In the above image, the second, third, fourth and fifth textures could be flipped horizontally to provide walls facing in the opposite direction.
Obviously, you should avoid flipping textures that might be subtly different when flipped.
Pixel formats
Cocos2d provides several different pixel formats for loading your textures. These are quite distinct from the format you use to save your texture images.
When saving a PNG image in Photoshop, I can decide whether I want to save it as an 8-bit indexed colour image, or a 24-bit truecolor image, or a 32-bit image that includes an alpha channel. The format I choose will depend on the nature of the image. 8-bit PNG is best suited for images with few colours that don’t use partial transparency. 32-bit images can have many colours and include partial transparency, though the file size will often be significantly larger.
When loading textures, the original format of the image doesn’t really matter that much - what’s important is the pixel format we use for loading. As with saving images for the web, it’s basically a question of balancing image quality and size.
kTexture2DPixelFormat_RGBA8888 is the default pixel format for textures, and provides the best image quality. It uses 8 bits for each colour (Red, Green and Blue), plus 8 bits for the alpha channel, for a total of 32 bits per pixel.
kTexture2DPixelFormat_RGBA4444 will use only 4 bits for each colour, plus 4 bits for the alpha channel, for a total of 16 bits per pixel. A texture stored in memory in this format will use half the size of one loaded with kTexture2DPixelFormat_RGBA8888.
For larger textures like atlases, this difference is very important. A 1024x1024 texture will use 4MB of texture memory when loaded with RGBA8888, but only 2MB of texture memory when loaded with RGBA4444!
Try to avoid using RGBA8888 unless you absolutely need the best possible quality for a particular texture. A lot of the time, you won’t even notice the difference between RGBA8888 and one of the other pixel formats. Gradients are a good example of where RGBA8888 is most useful:
RGBA8888 | RGBA4444 |
---|---|
To cut down on the number of times you have to set the pixel format, set it to the format you’re likely to use most often when your game starts:
[CCTexture2D setDefaultAlphaPixelFormat:kTexture2DPixelFormat_RGBA4444];
Then, whenever you need to change the pixel format for loading a particular texture, make sure you change it back afterwards:
[CCTexture2D setDefaultAlphaPixelFormat:kTexture2DPixelFormat_RGBA8888];
CCTexture2D *texture =
[[CCTextureCache sharedTextureCache] addImage:@"buttonsatlas.png"];
[texture setAliasTexParameters];
[CCTexture2D setDefaultAlphaPixelFormat:kTexture2DPixelFormat_RGBA4444];
Considering the pixel format you’ll end up using is important when planning your texture atlases.

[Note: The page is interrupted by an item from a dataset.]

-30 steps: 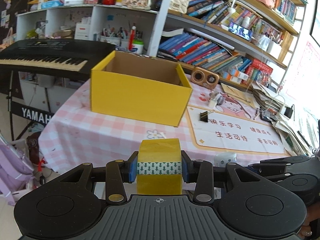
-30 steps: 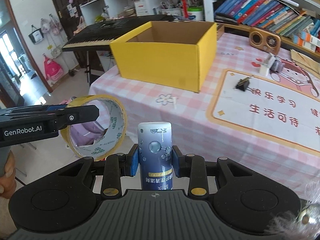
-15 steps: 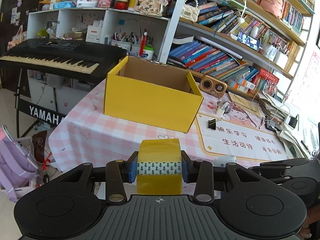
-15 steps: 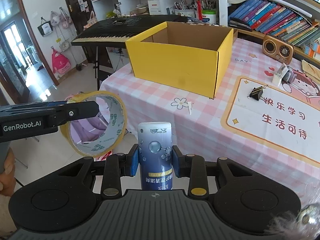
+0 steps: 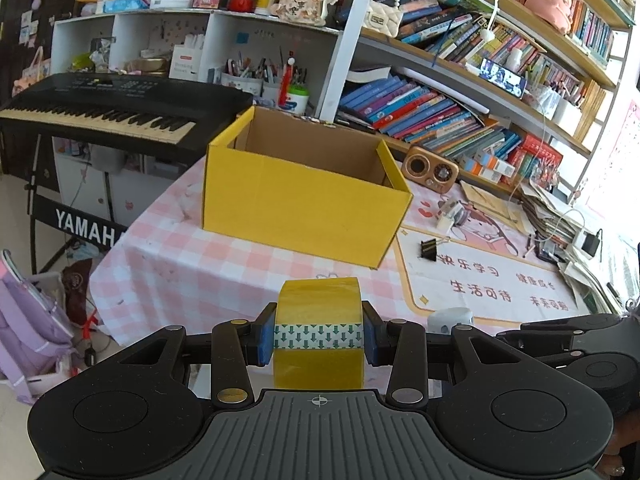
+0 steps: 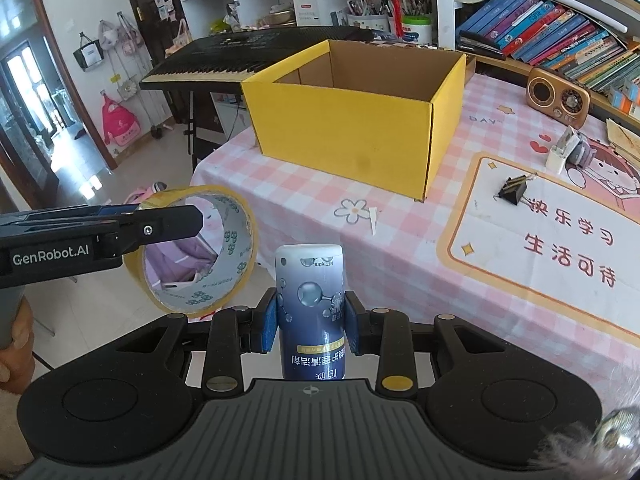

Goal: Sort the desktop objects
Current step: 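Carry tape roll with left tool while right tool carries spray bottle to yellow box, then lower tape roll into yellow box, open left tool while right tool releases bottle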

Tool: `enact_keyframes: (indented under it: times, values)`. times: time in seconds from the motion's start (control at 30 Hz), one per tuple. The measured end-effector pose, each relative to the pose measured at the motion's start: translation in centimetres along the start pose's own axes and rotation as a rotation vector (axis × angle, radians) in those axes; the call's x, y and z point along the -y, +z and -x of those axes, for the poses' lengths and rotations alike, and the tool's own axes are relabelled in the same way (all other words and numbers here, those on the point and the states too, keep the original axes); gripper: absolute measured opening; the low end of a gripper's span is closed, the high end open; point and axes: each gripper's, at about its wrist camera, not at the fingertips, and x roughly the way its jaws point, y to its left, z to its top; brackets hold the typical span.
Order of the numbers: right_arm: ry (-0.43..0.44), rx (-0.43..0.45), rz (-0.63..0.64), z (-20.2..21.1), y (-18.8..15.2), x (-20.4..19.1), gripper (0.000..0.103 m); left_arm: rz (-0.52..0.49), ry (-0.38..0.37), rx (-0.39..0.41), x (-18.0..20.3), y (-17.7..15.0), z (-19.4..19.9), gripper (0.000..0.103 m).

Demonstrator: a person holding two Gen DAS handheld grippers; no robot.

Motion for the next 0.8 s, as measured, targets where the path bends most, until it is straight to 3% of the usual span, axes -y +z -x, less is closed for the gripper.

As each loaded atlas can only have one pixel format, you should try to ensure that you keep textures that require RGBA8888 together the same atlases, so you only have to use that pixel format for those textures.
PVRTC
PVRTC is a special texture format you can use on iPhone OS devices. PVRTC textures take up less texture memory than regular textures of the same size, and can be drawn faster.
You can generate PVRTC textures from regular images using the texturetool program that comes with the Developer tools.
While PVRTC textures have some advantages, they also have one big disadvantage - compression artifacts.
Texture from a PNG image | PVRTC texture |
---|---|
Above is a portion of a texture atlas - on the left, the original PNG image. On the right, a portion of the preview (generated by texturetool) of the PVRTC image.
The above image is probably showing the worst-case scenario - the kind of images for which PVRTC is least well suited. Space Harvest is a 2D game, so you’re basically always looking at the textures head on. Additionally, because the visual style of Space Harvest relies on crisp, non-antialiased graphics, artifacts are that much more visible.
In fact, PVRTC textures can be very useful, even in 2D games. For more detailed, anti-aliased sprites, or photorealistic textures, you might not even notice the difference. Space Harvest uses PVRTC for background images. But wherever clarity is very important, you should probably avoid them.
CCSpriteSheet
CCSpriteSheet is one way to unlock big performance improvements when drawing. Each sprite sheet has a texture atlas. When we create a sprite that uses that texture atlas, we can chose to attach our sprite to the sprite sheet by adding it as a child of the sprite sheet.
Why do this? Well, our sprite sheet will take over the drawing of our sprite. Rather than drawing each sprite individually, it will draw all sprites attached to that sprite sheet at once. This matters because one of the best ways to improve performance in an Open GL application is to cut down on the number of GL calls your code makes. Cocos2d handles most of the Open GL stuff for you, but it is helpful to have an understanding of what it’s doing behind the scenes.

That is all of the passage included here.